Festivus, first depicted on the television show Seinfeld, is a secular holiday that allows for the Airing of Grievances. Got a complaint about a person? Air it out on December 23rd.
In that spirit, I would like to Air my Grievances about writing.
- I hate my compulsion to write. I am addicted. The need haunts my dreams, makes me grumpy when I don’t have the time to write and makes me resent everyone who interrupts my writing. Overall, writing makes me a bitch.
- My life is filled with imaginary characters who talk all at once and demand my attention, even when I’m surrounded by real humans. Writing makes me look like a crazy person.
- I have spent thousands of hours of my life pursuing perfection in writing. In those thousands of hours, I may have written four perfect sentences. Maybe.
- I have arthritis in my hands from thousands of hours of writing.
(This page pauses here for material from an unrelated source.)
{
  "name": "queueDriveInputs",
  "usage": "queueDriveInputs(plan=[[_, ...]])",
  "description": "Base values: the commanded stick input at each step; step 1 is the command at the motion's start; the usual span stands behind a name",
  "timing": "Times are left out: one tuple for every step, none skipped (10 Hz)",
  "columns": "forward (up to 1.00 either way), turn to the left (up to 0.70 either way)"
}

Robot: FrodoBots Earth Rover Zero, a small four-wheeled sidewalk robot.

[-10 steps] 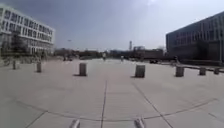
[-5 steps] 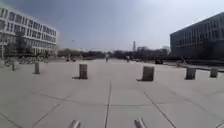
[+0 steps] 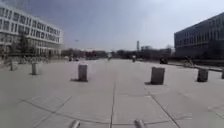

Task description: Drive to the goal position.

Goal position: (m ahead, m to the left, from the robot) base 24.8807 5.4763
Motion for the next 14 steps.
queueDriveInputs(plan=[[0.85,0.01],[0.85,0.01],[0.85,0.01],[0.85,0.01],[0.85,0.01],[0.85,0.01],[0.85,0.01],[0.85,0.01],[0.85,0.01],[0.85,0.01],[0.85,0.01],[0.85,0.01],[0.85,0.01],[0.85,0.01]])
- Writing has made me a hoarder. There are boxes of journals, stories, half finished novels, outlines, bad poems and rejected manuscripts filling my attic and stuffed under my bed.
- Writing is life threatening. I will always get a great idea for a scene or story while driving. I will risk my safety and the safety of others to grab my cell phone in order to record that idea.
- Writing is boring. I would rather pick fleas off my dog than edit my novel. But like all good addictions, I will write and edit and write and edit until I go mad with boredom. This is why writers drink and their dogs have fleas.
- I’m sure I used the wrong “than” in the above section. And I am a horrible speller. But I will continue to butcher the English language because that is the only way I can get my writing fix. Being a writer and a horrible speller is a curse.
- I am terrified of rejection, but am compelled to write and submit and write and submit in a never ending cycle of masochistic misery.
- Writing makes me a narcissist. Everybody thinks their life story would make a great book. I am one of those people.
What are your grievances about writing?